JAKARTA (RIAUPOS.CO) - Review tahunan terhadap 124 produk RI yang masuk dalam fasilitas generalized system of preferences (GSP) oleh AS menjadi kekhawatiran tersendiri bagi pemerintah. Banyak produk Indonesia yang diprediksi akan dikeluarkan dari fasilitas bebas bea masuk itu.
Ada beberapa faktor yang membuat pemerintah AS melakukan evaluasi. Di antaranya terkait gerbang pembayaran nasional (GPN) dan hak atas kekayaan intelektual (HAKI) atau yang dikenal dengan hal paten.

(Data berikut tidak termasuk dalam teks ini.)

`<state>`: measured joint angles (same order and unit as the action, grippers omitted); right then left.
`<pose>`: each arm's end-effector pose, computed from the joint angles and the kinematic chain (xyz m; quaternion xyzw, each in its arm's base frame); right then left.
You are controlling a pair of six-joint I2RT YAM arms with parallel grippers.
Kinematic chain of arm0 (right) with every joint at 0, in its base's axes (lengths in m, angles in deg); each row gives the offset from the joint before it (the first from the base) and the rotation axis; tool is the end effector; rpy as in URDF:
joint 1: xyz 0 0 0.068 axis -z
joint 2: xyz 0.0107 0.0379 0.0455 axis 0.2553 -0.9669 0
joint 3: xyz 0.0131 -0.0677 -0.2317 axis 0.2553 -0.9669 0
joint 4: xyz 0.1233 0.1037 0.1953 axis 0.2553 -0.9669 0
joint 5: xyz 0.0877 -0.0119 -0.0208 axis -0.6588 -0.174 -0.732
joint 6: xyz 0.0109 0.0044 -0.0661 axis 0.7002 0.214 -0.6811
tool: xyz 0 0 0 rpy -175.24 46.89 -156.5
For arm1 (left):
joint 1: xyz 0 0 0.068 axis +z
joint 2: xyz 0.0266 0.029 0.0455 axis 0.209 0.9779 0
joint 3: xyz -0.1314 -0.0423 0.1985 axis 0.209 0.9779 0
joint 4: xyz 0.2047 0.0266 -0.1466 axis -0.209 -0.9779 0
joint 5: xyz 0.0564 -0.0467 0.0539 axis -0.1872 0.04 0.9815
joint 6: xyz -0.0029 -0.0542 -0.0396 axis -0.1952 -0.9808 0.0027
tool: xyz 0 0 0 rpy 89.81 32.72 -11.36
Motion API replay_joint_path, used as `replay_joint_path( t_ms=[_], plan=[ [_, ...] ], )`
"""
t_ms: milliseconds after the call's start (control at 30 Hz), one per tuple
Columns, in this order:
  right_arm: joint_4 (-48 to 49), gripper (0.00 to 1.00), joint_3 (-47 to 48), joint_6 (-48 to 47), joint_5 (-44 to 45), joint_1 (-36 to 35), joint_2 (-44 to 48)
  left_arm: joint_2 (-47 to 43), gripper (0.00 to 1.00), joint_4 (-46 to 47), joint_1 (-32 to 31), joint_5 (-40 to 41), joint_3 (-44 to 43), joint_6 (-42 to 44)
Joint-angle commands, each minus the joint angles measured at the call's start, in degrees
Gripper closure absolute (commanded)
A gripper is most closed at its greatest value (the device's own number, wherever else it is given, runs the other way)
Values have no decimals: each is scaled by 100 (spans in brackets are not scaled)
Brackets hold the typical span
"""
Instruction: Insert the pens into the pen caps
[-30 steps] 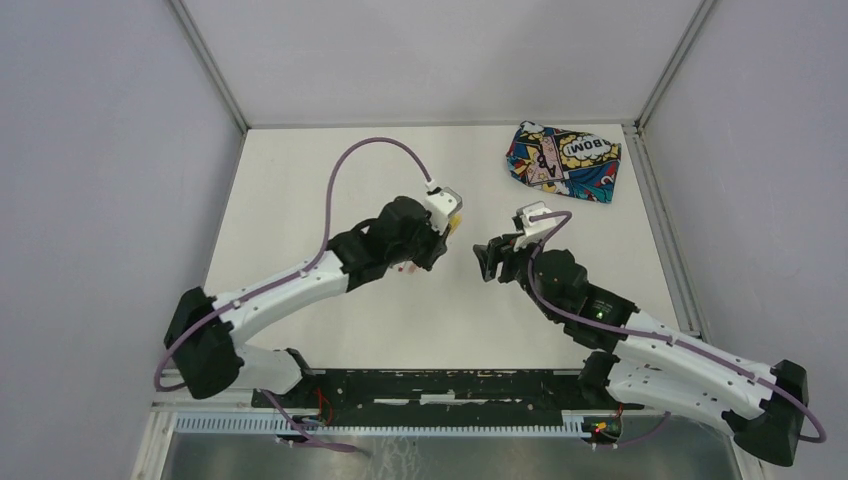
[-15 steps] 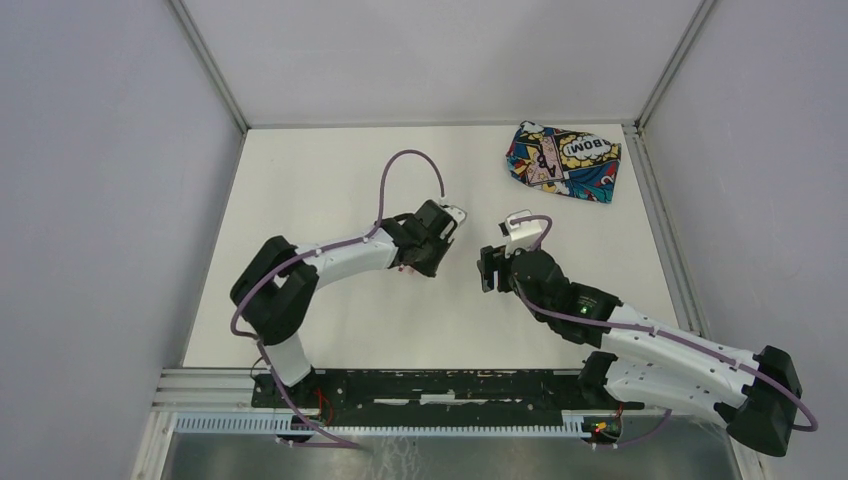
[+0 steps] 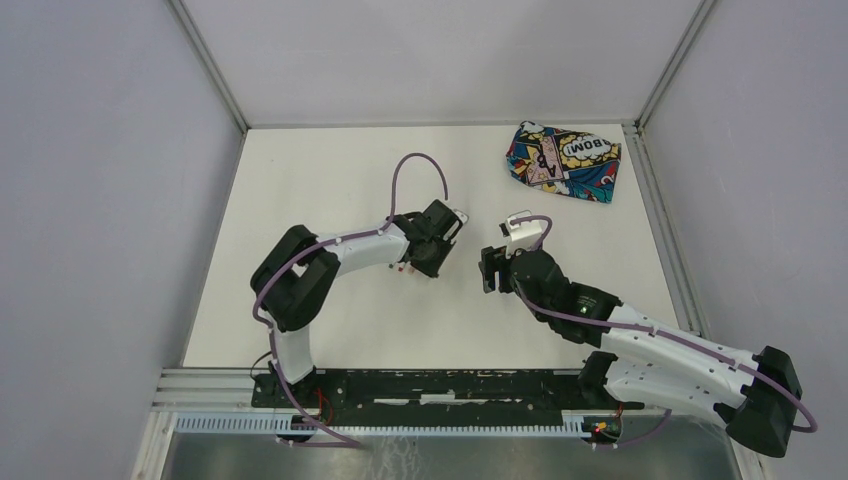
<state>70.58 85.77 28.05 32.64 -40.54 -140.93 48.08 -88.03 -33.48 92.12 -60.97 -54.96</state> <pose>0.1521 0.1713 0.2329 -0.1026 0.8291 0.1341 0.5329 0.2582 -0.2592 0.1209 0.3023 0.9262 -0.0798 0.2108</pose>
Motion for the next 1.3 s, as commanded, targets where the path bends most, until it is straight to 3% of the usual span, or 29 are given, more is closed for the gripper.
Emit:
replay_joint_path(
  t_ms=[0,533,633,733,1033,1133,1167,1267],
  plan=[
    [26,25,93,-57,63,22,45,114,80,-106,19,54,-202,-139],
    [25,25,122,-106,54,36,49,12,56,-155,12,89,-233,-90],
    [45,24,141,-118,56,31,53,-140,51,-140,26,98,-273,-70],
    [51,24,158,-146,52,31,70,-313,37,-170,22,169,-352,-62],
    [269,23,114,-255,86,37,201,-1163,27,-146,89,537,-535,-16],
    [513,21,11,-354,35,40,289,-1799,22,307,117,564,-263,25],
    [545,20,22,-427,24,42,285,-2010,15,502,140,625,-132,-23],
    [557,5,194,-715,-5,87,195,-2527,4,901,335,748,175,-213]
  ],
)
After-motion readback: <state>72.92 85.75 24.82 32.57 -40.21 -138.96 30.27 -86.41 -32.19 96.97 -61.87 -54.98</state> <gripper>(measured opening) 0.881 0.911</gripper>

Ekonom Indef Bhima Yudhistira mengatakan, dua hal tersebut dinilai AS menghambat produknya masuk Indonesia. ’’Aturan GPN dan persoalan paten dianggap hambatan nontarif oleh AS,’’ jelas Bhima, Ahad (15/7).
Dalam aturan GPN disebutkan bahwa lembaga switching wajib memenuhi syarat 80 persen saham dimiliki domestik. Kemudian, logo GPN dinilai memberatkan dan menghambat bisnis lembaga perantara keuangan AS seperti Visa dan MasterCard.
’’Soal hak kekayaan intelektual fokus keberatan utama ada di UU Paten pasal 20 di mana perusahaan pemegang paten wajib membangun industri atau pabrik di Indonesia. Protes datang dari kalangan farmasi dan perusahaan IT,’’ urainya.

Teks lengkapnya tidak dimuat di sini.